Valentín Martín
Allá, en los altos donde no alcanzan a dormir las orillas, está la luna vigilando la terrible piedad de los niños. Aquí cerca, ya no está la fragua, no queda ni la claridad mentirosa de su sueño de fuego y martillos para antiguos romances, el herrero se metió a monaguillo primero y después se nos fue más allá de esa luna con ojos de alerta. A la derecha del Padre estará bien seguro, buen hombre fue como todos los del pueblo, y quizás pagó más que ninguno para ese viaje a la paz sin grillos ni perturbaciones, cada madrugada de domingo o de fiesta los mozuelos y mozuelas sigilosos le sacaban el carro del corral del barrio de abajo y lo dejaban en medio de la plaza, arriba del todo, bien cuidado de tilos, chopos, rosas y sauces llorones que no aprendieron a llorar nunca sino a mirar con envidia el rincón donde antes los amantes se amaban nocturnos y sin bajar la cabeza.
Enfrente,
está el dios de los trigales, y cada mañana abre el portón para que al encender
el sol entre un río lujurioso de pájaros y pájaras, dulces como comer amor de
una mano. A mitad del camino entre la casa y el horizonte hay una encina para
ahorcados que nunca usó nadie.
Hoy
Chema Sánchez ha abierto la ventana y yo he visto primavera en esta mañana de la
cruz, y hasta vírgenes juanromonianas en la era, tengo derecho a creer en mí
desde el fondo corredor del oscuro tiempo. Y me he vuelto de mi casa de Siena a
esta casa donde mi madre dio sus últimos pasos y miró también por la ventana
antes de irse. Las ventanas nos limpian el miedo de las casas, amansan la
hostilidad de los guijarros que en la noche desazonan tu cuerpo como si alguien
se negase ya a ararlo, y la cama huele a trigales.
Ya no
hay crisantemos en el patio.
Me
pregunto por qué el herrumbre de las flores, la inexplicable ausencia de gente
en las calles, la colina deshabitada de melodías o abejorros, por qué también
mi abuela Engracia guardaba el dinero en la faldriquera con su perra de no
querer morirse sin ir antes a Tierra Santa. No se daba cuenta que tierra santa
era esto, y que el sitio que quería mi abuela Engracia estaba reservado para el
herrero. Qué se le va a hacer, lejana abuela, si el acomodador era San Pedro.
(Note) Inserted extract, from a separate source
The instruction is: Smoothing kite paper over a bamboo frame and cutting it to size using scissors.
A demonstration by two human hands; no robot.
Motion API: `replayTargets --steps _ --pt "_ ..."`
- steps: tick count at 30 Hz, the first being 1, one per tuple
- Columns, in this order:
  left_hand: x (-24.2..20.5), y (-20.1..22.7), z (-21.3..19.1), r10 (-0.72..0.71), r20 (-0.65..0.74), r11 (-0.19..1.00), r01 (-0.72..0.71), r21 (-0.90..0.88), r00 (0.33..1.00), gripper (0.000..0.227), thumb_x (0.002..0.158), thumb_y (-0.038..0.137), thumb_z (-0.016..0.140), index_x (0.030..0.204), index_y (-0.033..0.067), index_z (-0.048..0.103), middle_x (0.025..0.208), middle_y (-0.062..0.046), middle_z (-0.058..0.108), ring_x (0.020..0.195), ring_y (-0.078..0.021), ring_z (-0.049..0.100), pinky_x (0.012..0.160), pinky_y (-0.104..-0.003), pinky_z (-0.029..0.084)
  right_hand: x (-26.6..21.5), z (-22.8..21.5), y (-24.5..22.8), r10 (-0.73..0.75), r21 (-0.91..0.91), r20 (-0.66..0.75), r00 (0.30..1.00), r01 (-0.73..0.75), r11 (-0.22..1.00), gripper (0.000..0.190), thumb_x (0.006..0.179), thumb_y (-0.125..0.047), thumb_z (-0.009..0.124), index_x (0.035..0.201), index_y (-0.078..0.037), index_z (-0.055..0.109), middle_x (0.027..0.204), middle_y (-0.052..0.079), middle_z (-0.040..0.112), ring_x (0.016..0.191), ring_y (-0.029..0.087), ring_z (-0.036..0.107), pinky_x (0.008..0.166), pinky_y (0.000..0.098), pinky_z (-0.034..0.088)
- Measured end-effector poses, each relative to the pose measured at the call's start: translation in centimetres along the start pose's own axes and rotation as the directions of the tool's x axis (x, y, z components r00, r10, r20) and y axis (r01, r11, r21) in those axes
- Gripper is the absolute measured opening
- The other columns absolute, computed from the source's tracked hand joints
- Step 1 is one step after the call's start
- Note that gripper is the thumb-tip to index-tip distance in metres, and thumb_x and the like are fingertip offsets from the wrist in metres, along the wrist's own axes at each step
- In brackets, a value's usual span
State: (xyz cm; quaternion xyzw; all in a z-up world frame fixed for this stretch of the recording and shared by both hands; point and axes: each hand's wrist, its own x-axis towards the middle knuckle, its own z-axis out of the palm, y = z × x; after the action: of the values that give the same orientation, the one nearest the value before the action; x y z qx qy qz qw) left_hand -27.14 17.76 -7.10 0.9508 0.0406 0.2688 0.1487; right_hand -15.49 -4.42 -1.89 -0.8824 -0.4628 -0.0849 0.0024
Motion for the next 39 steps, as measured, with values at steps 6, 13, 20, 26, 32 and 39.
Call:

Siempre estuvieron muy bien pagadas las fuerzas del orden y tuvieron esa prebenda:
la de decidir el destino de cualquiera. ¿Que San Pedro negó tres veces a Cristo
y usted ninguna? Pues será que el juez consideró lo suyo peor que tres veces
una mentira.
Algunas
noches de verano abandono este lugar tan amado a pesar de que en él no respiró
ningún mediodía de mi infancia. Me voy por los pueblos donde el rostro del agua
canta. Y cuando cesa la música tupida de ascuas como la cabellera de una mujer
irisiada de viento y deseo, cuando el reloj toca a acabarse el zumbido meloso
de plazas extrañas, vuelvo a esta casa y escribo.
Escribo
sobre hombres puros y diáfanos que se niegan a que haya huérfanos, y soledades
como invernaderos en mitad del verano. Por eso cantan, por eso tocan, por eso
despiertan a la lejanía de las violetas para que se junten en torno a ellos y
su alegría itinerante. Supongo que a ellos San Pedro también les tendrá en
cuenta por delante de mi abuela Engracia.
Y
después de escribir, salgo a las calles desiertas a las cuatro de la mañana con
la crónica en las manos, ya se sabe que los viejos periodistas estamos locos. Y
mirando fijamente la pantalla, aguzando el oído como un cómplice, ando y ando
el camino hasta que el wiffi de mi prima Victoria -que es un wiffi para matar
elefantes- pita mientras ellos duermen, le doy rápido a enviar y ya tiene el
periódico mi crónica de lo que acaba de pasar en algún lugar de la provincia
donde los músicos llamaron al arco iris y vino.
Luego,
me tumbo a contar las estrellas, a llamar a alguna por su nombre, a vigilar los
aviones que van a América cargados de adúlteros. Y después de un rato, entro en
la casa y duermo, que el panadero no llama pitando hasta eso de las 11 o así.
Y cuando
alboree, yo seguiré sin prisa. Balancearé un rato más mi viejo misterio, me
vestiré de guapo, porque han de venir luego Gabriel Calvo y Gemma, Montserrat
Villar y Nacho, María Ángeles Pérez y Miguel. Una comunidad de amigos para
espantar la melancolía sin poesía y música. Comuneros de amores tranquilos, de
emociones tranquilas, de palabras tranquilas, de la eternidad de un día, de la
vida perfecta.
En esta
casa, donde nunca hubo un cautiverio.